• _WHAT THE EXERCISE ASKS_:
Restate the records exactly. Include all of them.

• _Stored entries_:
☆ ☆ ☆ ☆
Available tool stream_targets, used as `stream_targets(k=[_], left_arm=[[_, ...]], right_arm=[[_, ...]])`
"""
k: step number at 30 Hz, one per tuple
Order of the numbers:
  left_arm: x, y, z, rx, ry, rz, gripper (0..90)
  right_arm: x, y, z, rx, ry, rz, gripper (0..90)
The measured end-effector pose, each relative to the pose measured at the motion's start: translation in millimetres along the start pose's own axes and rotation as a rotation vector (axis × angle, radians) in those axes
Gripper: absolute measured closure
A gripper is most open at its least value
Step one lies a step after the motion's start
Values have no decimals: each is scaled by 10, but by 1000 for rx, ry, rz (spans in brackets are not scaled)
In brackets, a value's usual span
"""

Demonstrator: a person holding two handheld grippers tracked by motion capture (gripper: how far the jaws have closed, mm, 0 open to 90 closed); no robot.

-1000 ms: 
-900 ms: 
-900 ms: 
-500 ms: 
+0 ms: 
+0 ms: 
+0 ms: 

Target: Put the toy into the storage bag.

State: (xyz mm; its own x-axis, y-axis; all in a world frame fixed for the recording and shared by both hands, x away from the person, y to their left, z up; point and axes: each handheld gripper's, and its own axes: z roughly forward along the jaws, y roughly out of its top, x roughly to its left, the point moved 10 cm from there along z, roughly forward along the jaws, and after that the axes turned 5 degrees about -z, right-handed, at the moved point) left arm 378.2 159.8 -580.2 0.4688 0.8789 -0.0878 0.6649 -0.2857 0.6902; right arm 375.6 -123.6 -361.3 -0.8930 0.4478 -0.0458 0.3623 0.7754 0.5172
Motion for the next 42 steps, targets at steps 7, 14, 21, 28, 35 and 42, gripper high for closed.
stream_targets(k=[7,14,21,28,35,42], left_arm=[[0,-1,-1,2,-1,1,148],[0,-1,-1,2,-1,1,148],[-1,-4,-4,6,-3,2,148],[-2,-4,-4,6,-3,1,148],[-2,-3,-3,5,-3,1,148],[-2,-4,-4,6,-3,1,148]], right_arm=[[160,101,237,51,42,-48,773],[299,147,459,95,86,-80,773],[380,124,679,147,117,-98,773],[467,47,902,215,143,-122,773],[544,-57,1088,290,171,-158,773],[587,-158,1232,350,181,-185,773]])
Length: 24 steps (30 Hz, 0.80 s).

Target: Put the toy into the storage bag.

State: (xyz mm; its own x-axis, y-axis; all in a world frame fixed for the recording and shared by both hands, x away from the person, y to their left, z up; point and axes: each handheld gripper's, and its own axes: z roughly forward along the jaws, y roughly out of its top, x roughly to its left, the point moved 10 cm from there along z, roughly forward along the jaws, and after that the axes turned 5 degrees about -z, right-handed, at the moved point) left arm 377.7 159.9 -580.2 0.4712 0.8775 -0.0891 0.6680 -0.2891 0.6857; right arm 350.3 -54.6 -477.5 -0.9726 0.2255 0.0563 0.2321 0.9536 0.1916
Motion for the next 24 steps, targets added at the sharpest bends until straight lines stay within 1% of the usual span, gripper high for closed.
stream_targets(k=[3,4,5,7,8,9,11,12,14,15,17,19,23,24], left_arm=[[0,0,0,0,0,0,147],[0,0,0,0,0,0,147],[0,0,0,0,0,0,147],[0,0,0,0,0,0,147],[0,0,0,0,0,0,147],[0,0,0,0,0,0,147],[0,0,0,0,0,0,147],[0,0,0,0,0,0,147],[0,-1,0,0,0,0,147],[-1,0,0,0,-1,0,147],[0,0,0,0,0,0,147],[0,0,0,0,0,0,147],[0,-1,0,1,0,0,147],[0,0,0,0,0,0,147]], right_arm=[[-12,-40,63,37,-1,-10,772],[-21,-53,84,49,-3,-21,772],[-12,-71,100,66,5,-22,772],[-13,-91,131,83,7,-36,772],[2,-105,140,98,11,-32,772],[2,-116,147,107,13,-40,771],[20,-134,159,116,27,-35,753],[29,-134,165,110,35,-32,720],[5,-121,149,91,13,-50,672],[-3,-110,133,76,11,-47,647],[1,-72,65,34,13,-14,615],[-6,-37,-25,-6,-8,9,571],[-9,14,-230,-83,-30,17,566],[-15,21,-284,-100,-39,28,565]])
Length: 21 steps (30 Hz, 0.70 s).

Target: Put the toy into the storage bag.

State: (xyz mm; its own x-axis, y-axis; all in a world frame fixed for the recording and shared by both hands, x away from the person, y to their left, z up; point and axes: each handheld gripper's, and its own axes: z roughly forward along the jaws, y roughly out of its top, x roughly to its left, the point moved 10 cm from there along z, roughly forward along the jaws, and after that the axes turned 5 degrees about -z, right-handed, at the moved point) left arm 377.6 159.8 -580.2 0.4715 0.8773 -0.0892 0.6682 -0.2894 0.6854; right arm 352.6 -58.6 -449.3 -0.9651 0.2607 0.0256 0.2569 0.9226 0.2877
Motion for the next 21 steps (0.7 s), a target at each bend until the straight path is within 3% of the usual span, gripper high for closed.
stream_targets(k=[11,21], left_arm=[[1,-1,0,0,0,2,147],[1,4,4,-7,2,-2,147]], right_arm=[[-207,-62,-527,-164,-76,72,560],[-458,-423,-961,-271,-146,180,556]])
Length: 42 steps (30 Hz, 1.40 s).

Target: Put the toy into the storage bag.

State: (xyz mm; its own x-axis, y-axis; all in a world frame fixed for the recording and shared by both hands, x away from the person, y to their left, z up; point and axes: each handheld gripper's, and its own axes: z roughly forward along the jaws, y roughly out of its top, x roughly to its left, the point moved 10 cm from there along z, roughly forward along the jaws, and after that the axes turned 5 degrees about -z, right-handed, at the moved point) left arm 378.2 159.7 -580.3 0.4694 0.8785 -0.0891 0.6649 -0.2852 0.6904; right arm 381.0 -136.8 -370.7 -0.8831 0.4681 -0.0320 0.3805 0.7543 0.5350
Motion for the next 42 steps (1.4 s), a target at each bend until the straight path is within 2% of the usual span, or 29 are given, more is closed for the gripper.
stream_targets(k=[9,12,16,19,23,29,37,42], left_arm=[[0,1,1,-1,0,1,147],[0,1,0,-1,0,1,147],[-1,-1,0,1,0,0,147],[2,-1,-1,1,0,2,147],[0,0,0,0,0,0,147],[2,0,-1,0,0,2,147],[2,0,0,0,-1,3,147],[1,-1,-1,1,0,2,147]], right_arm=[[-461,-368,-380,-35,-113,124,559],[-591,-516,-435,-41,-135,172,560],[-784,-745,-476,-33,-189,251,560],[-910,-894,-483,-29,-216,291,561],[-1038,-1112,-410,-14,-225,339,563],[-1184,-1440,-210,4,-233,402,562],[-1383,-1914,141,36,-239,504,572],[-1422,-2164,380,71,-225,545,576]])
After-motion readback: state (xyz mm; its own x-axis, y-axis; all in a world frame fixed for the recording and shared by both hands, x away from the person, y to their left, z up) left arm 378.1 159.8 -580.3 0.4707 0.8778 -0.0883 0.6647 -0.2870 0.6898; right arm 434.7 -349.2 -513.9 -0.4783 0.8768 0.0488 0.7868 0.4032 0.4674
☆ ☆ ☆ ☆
• _RESPONSE_:
Available tool stream_targets, used as `stream_targets(k=[_], left_arm=[[_, ...]], right_arm=[[_, ...]])`
"""
k: step number at 30 Hz, one per tuple
Order of the numbers:
  left_arm: x, y, z, rx, ry, rz, gripper (0..90)
  right_arm: x, y, z, rx, ry, rz, gripper (0..90)
The measured end-effector pose, each relative to the pose measured at the motion's start: translation in millimetres along the start pose's own axes and rotation as a rotation vector (axis × angle, radians) in those axes
Gripper: absolute measured closure
A gripper is most open at its least value
Step one lies a step after the motion's start
Values have no decimals: each is scaled by 10, but by 1000 for rx, ry, rz (spans in brackets are not scaled)
In brackets, a value's usual span
"""

Demonstrator: a person holding two handheld grippers tracked by motion capture (gripper: how far the jaws have closed, mm, 0 open to 90 closed); no robot.

-1000 ms: 
-900 ms: 
-900 ms: 
-500 ms: 
+0 ms: 
+0 ms: 
+0 ms: 

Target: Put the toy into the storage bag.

State: (xyz mm; its own x-axis, y-axis; all in a world frame fixed for the recording and shared by both hands, x away from the person, y to their left, z up; point and axes: each handheld gripper's, and its own axes: z roughly forward along the jaws, y roughly out of its top, x roughly to its left, the point moved 10 cm from there along z, roughly forward along the jaws, and after that the axes turned 5 degrees about -z, right-handed, at the moved point) left arm 378.2 159.8 -580.2 0.4688 0.8789 -0.0878 0.6649 -0.2857 0.6902; right arm 375.6 -123.6 -361.3 -0.8930 0.4478 -0.0458 0.3623 0.7754 0.5172
Motion for the next 42 steps, targets at steps 7, 14, 21, 28, 35 and 42, gripper high for closed.
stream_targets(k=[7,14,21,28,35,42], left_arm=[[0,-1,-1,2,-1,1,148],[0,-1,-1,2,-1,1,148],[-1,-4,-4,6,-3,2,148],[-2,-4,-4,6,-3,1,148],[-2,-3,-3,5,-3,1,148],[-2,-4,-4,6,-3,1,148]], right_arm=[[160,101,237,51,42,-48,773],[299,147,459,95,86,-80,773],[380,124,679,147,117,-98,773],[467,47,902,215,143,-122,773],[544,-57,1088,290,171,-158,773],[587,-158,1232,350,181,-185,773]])
Length: 24 steps (30 Hz, 0.80 s).

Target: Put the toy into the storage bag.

State: (xyz mm; its own x-axis, y-axis; all in a world frame fixed for the recording and shared by both hands, x away from the person, y to their left, z up; point and axes: each handheld gripper's, and its own axes: z roughly forward along the jaws, y roughly out of its top, x roughly to its left, the point moved 10 cm from there along z, roughly forward along the jaws, and after that the axes turned 5 degrees about -z, right-handed, at the moved point) left arm 377.7 159.9 -580.2 0.4712 0.8775 -0.0891 0.6680 -0.2891 0.6857; right arm 350.3 -54.6 -477.5 -0.9726 0.2255 0.0563 0.2321 0.9536 0.1916
Motion for the next 24 steps, targets added at the sharpest bends until straight lines stay within 1% of the usual span, gripper high for closed.
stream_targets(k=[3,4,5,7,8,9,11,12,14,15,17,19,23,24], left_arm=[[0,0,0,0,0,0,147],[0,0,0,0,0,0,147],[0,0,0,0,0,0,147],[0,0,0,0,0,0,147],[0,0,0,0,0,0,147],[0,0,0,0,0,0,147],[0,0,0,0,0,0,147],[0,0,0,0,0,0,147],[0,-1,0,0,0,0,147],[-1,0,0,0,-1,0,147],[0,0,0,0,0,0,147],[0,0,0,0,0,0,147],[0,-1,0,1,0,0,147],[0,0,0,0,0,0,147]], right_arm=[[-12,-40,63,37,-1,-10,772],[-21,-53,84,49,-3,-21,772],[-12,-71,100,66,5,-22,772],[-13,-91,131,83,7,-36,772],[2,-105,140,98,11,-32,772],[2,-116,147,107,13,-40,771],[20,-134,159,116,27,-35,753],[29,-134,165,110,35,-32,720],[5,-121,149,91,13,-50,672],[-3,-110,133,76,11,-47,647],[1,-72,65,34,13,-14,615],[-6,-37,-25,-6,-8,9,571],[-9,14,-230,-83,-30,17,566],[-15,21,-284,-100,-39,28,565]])
Length: 21 steps (30 Hz, 0.70 s).

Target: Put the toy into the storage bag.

State: (xyz mm; its own x-axis, y-axis; all in a world frame fixed for the recording and shared by both hands, x away from the person, y to their left, z up; point and axes: each handheld gripper's, and its own axes: z roughly forward along the jaws, y roughly out of its top, x roughly to its left, the point moved 10 cm from there along z, roughly forward along the jaws, and after that the axes turned 5 degrees about -z, right-handed, at the moved point) left arm 377.6 159.8 -580.2 0.4715 0.8773 -0.0892 0.6682 -0.2894 0.6854; right arm 352.6 -58.6 -449.3 -0.9651 0.2607 0.0256 0.2569 0.9226 0.2877
Motion for the next 21 steps (0.7 s), a target at each bend until the straight path is within 3% of the usual span, gripper high for closed.
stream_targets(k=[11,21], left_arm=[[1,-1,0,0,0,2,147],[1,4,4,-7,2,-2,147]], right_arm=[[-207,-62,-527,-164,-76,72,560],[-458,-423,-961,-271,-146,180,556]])
Length: 42 steps (30 Hz, 1.40 s).

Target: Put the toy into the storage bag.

State: (xyz mm; its own x-axis, y-axis; all in a world frame fixed for the recording and shared by both hands, x away from the person, y to their left, z up; point and axes: each handheld gripper's, and its own axes: z roughly forward along the jaws, y roughly out of its top, x roughly to its left, the point moved 10 cm from there along z, roughly forward along the jaws, and after that the axes turned 5 degrees about -z, right-handed, at the moved point) left arm 378.2 159.7 -580.3 0.4694 0.8785 -0.0891 0.6649 -0.2852 0.6904; right arm 381.0 -136.8 -370.7 -0.8831 0.4681 -0.0320 0.3805 0.7543 0.5350
Motion for the next 42 steps (1.4 s), a target at each bend until the straight path is within 2% of the usual span, or 29 are given, more is closed for the gripper.
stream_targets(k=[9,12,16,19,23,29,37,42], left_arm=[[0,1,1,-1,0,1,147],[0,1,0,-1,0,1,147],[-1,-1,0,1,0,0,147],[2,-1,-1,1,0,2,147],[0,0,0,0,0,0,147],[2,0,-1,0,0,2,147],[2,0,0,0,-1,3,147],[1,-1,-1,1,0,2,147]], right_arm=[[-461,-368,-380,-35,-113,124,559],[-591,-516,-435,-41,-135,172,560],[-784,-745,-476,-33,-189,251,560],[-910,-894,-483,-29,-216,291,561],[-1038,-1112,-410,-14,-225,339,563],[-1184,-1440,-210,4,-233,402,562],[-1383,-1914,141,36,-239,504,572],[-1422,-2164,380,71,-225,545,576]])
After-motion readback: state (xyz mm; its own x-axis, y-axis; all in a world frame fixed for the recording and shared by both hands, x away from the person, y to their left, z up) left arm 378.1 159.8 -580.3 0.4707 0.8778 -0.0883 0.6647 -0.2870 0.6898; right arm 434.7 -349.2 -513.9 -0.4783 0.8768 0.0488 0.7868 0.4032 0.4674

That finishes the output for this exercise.